Exercise requirements: Use the entries below and reproduce exactly the lines from the one containing "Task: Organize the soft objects" down to the one containing "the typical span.", both of them included.
Entries provided: Begin
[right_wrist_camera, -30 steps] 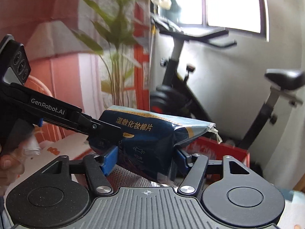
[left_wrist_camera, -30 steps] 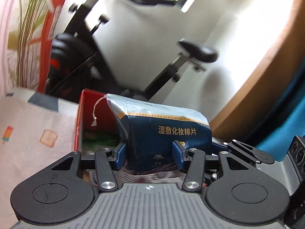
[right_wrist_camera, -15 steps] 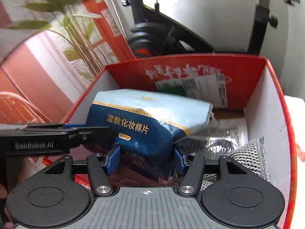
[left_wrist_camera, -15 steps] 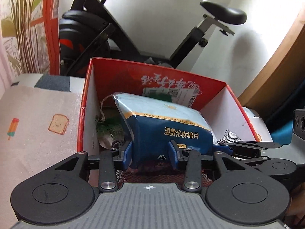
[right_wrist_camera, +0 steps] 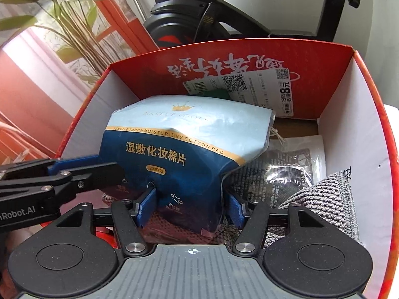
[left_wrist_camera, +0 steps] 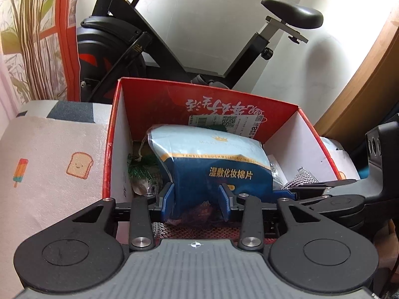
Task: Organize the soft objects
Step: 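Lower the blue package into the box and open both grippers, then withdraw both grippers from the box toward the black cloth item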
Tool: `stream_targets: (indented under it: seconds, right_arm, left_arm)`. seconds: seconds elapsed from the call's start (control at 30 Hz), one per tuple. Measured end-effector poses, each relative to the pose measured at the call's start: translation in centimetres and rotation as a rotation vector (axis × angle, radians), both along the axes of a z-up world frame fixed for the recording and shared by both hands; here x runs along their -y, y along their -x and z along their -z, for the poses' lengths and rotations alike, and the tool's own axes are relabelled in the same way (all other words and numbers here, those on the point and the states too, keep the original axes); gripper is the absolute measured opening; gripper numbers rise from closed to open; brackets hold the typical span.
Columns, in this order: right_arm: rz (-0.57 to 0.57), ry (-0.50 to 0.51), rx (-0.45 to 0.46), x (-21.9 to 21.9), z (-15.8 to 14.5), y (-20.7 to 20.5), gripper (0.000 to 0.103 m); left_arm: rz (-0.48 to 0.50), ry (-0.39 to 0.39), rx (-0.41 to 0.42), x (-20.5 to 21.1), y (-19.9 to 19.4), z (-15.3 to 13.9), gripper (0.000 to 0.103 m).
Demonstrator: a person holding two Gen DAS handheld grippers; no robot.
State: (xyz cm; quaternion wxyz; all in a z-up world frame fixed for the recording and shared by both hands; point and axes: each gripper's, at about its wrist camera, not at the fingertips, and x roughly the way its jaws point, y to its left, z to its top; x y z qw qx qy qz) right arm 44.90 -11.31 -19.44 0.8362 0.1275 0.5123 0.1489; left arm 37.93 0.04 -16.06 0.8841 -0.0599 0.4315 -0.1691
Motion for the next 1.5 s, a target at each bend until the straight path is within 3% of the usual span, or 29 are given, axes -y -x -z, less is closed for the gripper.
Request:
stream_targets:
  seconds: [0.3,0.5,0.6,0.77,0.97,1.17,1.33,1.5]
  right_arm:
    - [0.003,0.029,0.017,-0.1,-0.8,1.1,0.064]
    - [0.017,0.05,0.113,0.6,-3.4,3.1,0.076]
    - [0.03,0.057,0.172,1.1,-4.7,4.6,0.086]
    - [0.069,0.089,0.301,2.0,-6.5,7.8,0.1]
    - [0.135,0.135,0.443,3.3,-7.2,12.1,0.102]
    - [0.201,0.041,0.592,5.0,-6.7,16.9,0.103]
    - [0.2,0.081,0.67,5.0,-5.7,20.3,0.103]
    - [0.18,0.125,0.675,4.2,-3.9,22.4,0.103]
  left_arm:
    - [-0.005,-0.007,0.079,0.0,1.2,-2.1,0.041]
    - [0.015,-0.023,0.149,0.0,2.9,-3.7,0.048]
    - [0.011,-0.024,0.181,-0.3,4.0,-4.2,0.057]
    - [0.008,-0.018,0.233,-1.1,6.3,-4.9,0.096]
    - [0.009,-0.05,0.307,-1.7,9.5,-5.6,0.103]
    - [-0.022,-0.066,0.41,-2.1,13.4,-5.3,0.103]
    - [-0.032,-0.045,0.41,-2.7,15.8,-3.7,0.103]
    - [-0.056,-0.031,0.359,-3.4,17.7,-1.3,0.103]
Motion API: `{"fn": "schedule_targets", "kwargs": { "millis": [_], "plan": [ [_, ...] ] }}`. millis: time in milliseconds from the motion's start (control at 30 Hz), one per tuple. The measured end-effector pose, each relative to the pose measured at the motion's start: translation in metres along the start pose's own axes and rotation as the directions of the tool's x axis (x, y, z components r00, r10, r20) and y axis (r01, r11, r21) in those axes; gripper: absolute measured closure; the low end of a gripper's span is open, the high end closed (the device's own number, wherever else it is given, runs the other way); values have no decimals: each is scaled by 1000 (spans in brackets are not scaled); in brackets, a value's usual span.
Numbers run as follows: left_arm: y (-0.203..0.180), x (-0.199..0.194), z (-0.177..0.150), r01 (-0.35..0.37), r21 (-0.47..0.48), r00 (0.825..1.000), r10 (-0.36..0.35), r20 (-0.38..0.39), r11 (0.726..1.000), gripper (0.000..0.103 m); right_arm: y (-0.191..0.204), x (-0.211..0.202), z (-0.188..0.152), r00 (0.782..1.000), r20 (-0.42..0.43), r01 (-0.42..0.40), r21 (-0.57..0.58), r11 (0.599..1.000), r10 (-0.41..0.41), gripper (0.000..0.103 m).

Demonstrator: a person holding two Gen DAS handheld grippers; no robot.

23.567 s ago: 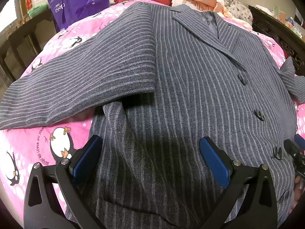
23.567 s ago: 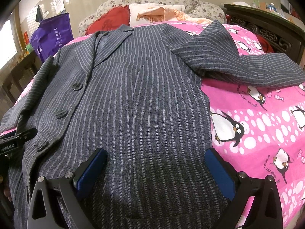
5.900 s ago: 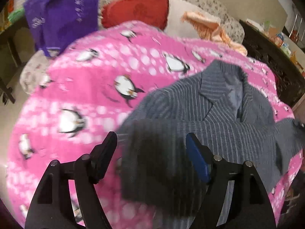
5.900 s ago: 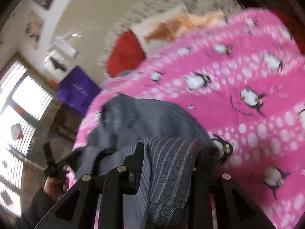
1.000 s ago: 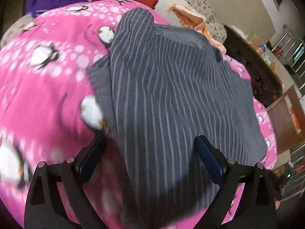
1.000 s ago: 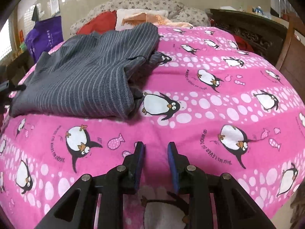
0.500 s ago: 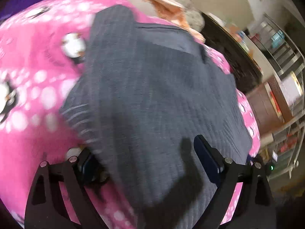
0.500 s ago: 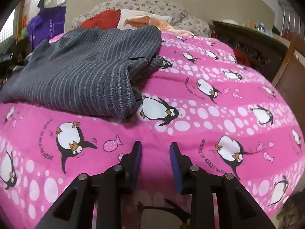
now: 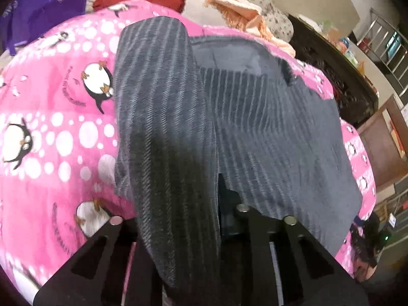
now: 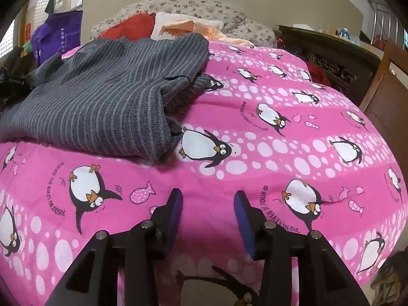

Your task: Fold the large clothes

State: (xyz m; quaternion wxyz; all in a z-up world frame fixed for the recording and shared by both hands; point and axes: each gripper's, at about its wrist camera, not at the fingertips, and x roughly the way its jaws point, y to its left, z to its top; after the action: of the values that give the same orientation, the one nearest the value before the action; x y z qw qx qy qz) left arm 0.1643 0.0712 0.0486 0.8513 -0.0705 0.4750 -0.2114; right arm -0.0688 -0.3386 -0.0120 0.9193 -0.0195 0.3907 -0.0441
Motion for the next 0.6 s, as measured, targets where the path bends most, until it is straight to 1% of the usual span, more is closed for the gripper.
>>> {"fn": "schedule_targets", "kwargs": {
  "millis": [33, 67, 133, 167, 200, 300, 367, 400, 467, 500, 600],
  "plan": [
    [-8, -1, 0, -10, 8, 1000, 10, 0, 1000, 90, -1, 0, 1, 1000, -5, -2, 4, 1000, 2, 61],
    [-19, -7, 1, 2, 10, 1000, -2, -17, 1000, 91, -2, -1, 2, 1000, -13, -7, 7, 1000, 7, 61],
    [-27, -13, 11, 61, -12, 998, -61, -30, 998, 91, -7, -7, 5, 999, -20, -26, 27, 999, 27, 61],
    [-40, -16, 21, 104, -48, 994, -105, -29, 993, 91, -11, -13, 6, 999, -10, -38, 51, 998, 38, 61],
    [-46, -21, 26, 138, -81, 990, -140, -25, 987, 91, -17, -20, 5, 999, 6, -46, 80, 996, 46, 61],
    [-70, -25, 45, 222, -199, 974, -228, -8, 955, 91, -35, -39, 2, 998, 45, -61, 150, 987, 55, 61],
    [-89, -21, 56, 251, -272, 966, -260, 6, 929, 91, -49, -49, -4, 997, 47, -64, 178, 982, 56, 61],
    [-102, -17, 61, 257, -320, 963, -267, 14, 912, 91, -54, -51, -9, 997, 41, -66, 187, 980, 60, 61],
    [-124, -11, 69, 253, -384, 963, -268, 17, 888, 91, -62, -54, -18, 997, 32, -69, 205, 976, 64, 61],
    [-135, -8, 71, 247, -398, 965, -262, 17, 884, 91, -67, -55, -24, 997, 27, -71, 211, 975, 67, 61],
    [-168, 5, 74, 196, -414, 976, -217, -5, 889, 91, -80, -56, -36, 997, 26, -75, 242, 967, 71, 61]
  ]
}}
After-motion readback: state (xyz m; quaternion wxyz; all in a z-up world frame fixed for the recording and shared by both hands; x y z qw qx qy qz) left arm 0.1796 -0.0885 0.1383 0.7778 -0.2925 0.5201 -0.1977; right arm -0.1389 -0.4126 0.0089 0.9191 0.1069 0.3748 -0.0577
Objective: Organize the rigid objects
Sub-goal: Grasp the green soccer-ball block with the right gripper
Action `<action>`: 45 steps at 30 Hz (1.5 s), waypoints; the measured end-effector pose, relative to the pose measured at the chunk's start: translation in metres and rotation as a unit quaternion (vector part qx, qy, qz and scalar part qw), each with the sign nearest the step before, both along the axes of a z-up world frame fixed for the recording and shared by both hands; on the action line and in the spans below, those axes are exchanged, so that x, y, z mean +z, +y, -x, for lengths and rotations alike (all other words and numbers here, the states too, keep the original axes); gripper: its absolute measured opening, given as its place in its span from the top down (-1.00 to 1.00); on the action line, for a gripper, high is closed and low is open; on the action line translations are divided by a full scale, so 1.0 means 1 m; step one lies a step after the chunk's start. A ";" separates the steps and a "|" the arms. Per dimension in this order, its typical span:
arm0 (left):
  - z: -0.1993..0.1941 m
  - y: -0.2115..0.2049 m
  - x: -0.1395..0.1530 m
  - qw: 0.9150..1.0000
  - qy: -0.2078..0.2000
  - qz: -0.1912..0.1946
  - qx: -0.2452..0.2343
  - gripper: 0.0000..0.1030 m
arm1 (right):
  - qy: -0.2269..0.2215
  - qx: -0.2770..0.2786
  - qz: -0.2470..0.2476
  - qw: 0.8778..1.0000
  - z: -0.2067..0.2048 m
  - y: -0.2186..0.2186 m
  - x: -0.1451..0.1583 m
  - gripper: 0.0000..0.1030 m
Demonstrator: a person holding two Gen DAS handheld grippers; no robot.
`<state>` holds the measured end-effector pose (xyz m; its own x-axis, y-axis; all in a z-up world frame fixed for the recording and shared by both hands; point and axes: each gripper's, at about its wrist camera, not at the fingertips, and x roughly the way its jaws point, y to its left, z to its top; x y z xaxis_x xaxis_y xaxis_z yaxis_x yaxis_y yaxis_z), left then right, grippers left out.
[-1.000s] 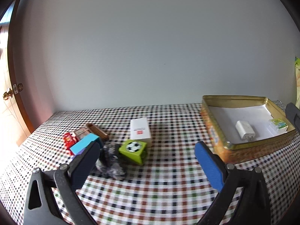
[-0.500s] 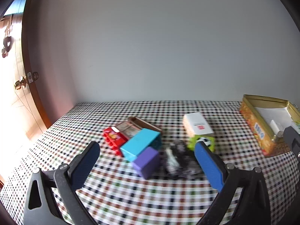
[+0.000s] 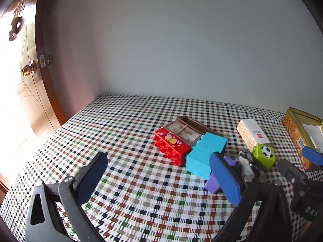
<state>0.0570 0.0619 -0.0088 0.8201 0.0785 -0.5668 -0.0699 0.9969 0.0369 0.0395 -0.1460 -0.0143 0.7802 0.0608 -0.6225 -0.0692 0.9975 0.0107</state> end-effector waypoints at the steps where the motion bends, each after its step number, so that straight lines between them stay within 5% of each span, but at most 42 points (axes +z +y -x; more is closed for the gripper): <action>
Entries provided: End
Reply to the task:
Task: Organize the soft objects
Step: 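Lower the blue package into the box and open both grippers, then withdraw both grippers from the box toward the black cloth item
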Tool: `stream_targets: (indented under it: seconds, right_arm, left_arm)`. seconds: seconds elapsed from the call's start (control at 30 Hz), one per tuple. Measured end-effector poses, each relative to the pose measured at the call's start: translation in centimetres and rotation as a rotation vector (axis × angle, radians), both along the axes of a z-up world frame fixed for the recording and shared by both hands; here x runs along their -y, y along their -x and z along their -z, for the poses' lengths and rotations alike, and the tool's own axes are relabelled in the same way (all other words and numbers here, those on the point and the states too, keep the original axes); gripper is the absolute measured opening; gripper numbers rise from closed to open; brackets hold the typical span.

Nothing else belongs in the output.